Potter, genealogist that he was, kicked at the deep, rocklike tread mark cut into the dirt, and wondered if Marian's great-great-grandfather Ebb Schneider, who had traveled with his widowed mother from Ohio to Nevada in 1868, had been an infant asleep in the wagon that had made this very track.

Budd nodded toward the slaughterhouse. "The reason that was built was because of the Chisholm Trail. It went south to north right through here too, from San Antonio to Abilene – that's our Abilene, in Kansas. They'd drive the longhorns along here, sell off and slaughter some for the Wichita market."

"Got another question," Potter said after a moment.

"I'm not much of a state historian. That's 'bout all I know."

"Mostly, Charlie, I'm wondering why you're looking so damn uneasy."

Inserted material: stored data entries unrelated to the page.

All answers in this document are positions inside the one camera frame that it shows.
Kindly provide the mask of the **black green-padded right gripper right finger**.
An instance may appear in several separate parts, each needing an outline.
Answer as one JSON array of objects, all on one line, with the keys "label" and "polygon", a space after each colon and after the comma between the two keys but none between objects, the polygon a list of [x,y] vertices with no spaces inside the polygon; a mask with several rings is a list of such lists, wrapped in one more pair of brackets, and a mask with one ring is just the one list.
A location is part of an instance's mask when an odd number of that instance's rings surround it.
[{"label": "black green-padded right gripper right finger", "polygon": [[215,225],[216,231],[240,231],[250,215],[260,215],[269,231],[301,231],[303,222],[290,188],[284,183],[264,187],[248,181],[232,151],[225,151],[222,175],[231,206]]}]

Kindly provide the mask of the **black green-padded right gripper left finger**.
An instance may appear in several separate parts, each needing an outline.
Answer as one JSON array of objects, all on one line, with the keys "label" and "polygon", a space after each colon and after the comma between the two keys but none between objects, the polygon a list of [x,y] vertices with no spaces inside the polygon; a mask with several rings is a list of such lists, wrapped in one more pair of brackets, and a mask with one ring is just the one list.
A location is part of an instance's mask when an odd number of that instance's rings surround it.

Budd lost interest in the swales at his feet. "Well, I guess I wonder what exactly you wanted to talk to me about."

"In about forty minutes I've got to go talk Handy out of killing another of the girls. I don't have a lot of ideas. I'd like to get your opinion. What do you think of him?"

"Me?"

"Sure."

"Oh, I don't know."

"We never know in this business. Give me an educated guess. You've heard his profile. You've talked to Angie – She's quite a lady, isn't she?"

"Say, 'bout that, Arthur… the thing is, I'm a married man. She's been chatting me up an awful lot. I mentioned Meg must've been a dozen times and she doesn't seem to pay any attention to it."